If you’re a Joe Girardi fan, enjoy this while it lasts. Michael Rosenberg at SI lays out reasons for why Girardi is a perfect manager for the Yankees, without ignoring some of his faults. If you can’t stand Girardi, take a peek and see if Rosenberg does anything to sway you.

In the market for new house?

‘Duk over at Big League Stew writes about the Field of Dreams being up for sale in Iowa for $5.4 million. For anyone who has seen the movie, it’s a pretty good read, and it’s interesting to know what happened to the field since.

Remember this guy?

It seems like Jarrod Saltalamacchia should have been an All-Star several times by now, but his career as a catcher is heading in the wrong direction.

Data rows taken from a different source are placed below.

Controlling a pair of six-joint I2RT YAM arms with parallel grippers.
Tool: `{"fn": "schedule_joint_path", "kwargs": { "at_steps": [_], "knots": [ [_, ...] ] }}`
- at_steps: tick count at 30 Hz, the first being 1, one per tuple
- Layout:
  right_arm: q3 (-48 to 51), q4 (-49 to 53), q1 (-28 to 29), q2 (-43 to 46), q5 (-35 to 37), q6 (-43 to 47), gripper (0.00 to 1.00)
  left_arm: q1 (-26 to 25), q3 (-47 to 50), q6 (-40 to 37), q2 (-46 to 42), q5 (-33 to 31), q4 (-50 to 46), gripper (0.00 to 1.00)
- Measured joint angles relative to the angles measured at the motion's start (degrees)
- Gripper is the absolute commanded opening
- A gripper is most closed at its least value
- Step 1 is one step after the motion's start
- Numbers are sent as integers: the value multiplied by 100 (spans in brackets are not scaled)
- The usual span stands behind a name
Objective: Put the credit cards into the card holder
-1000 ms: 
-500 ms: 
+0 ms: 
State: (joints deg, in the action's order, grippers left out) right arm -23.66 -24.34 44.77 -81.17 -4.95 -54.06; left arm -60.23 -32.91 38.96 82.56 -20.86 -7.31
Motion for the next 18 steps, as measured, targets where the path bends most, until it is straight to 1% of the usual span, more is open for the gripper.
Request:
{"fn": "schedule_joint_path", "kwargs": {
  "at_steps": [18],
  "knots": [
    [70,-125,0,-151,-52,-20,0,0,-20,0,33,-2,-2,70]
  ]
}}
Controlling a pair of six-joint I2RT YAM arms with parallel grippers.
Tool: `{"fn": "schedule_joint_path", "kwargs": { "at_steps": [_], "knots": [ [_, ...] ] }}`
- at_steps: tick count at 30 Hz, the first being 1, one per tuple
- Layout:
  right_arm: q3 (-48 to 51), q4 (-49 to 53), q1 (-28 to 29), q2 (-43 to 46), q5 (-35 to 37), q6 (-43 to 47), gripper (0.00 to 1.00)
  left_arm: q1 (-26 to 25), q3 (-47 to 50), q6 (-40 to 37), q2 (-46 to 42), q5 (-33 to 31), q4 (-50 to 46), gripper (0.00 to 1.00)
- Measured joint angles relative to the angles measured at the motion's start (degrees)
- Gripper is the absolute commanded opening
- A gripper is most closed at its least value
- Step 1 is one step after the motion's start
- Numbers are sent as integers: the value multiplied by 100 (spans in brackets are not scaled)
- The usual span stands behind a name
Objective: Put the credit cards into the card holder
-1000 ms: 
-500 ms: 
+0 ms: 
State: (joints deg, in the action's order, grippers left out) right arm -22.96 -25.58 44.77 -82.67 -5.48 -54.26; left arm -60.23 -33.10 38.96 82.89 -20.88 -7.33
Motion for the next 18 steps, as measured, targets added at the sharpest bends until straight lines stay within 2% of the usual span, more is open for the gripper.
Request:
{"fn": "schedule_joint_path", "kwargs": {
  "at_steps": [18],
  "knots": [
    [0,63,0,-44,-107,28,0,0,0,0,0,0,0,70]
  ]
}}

Bob Hersom of okcredhawks.com takes a look at Salty’s issues throwing the ball back to the pitcher. The good news is Salty is hitting the ball well, so hopefully he either figures it out soon or his bat is strong enough to get him in the majors as a 1B/DH. There’s always room in the majors for guys with 14 letter last names who married a teacher from his high school.

Well, if the whole football thing doesn’t pan out

Interesting story (scroll to bottom) in the Memphis Commercial Appeal about Tim Tebow taking batting practice with the Memphis University School baseball team. Long story short, he crushed the ball. Just in case he doesn’t make in the NFL, maybe he should keep his swing sharp.